Helper Functions for Output Processing:

  • response.text: Get the full text content of the last message.

  • response.text_only: Get only the text content, excluding non-text elements.

  • response.tool_calls: Access the list of tool calls in the message.

  • response.tool_results: Access the list of tool results in the message.

  • response.structured: Access structured data outputs.

  • response.call_tools_and_collect_as_message(): Execute tool calls and collect results.

  • Message(role=”user”, content=[…]).to_openai_message(): Convert to OpenAI API format.

Notes:

  • The decorated function should return a list of Message objects.

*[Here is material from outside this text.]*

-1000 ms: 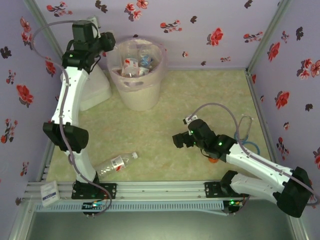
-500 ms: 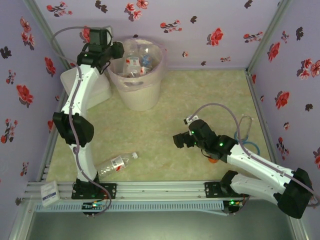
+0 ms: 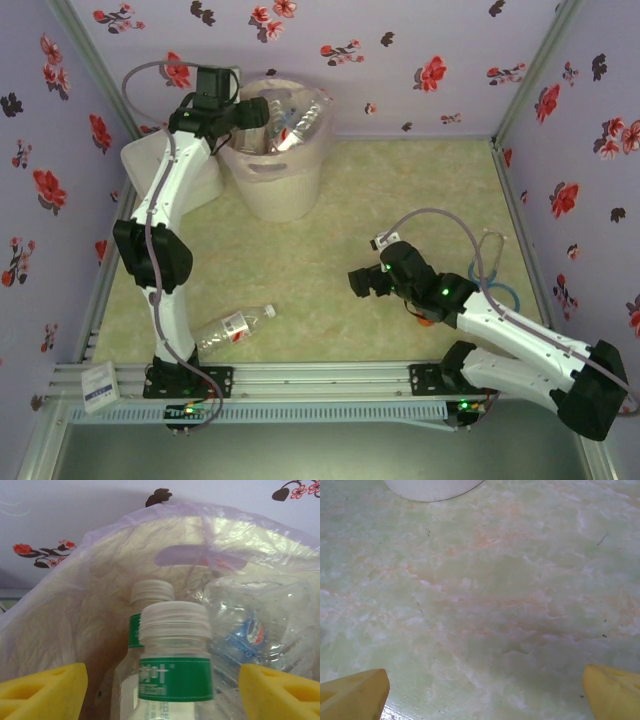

  • For tool usage, ensure that tools are properly decorated with @ell.tool().

  • When using structured outputs, specify the response_format in the decorator.

  • The complex decorator supports all features of simpler decorators like @ell.simple.

  • Use helper functions and properties to easily access and process different types of outputs.

See Also:

  • ell.simple: For simpler text-only LMP interactions.

  • ell.tool: For defining tools that can be used within complex LMPs.

  • ell.studio: For visualizing and analyzing LMP executions.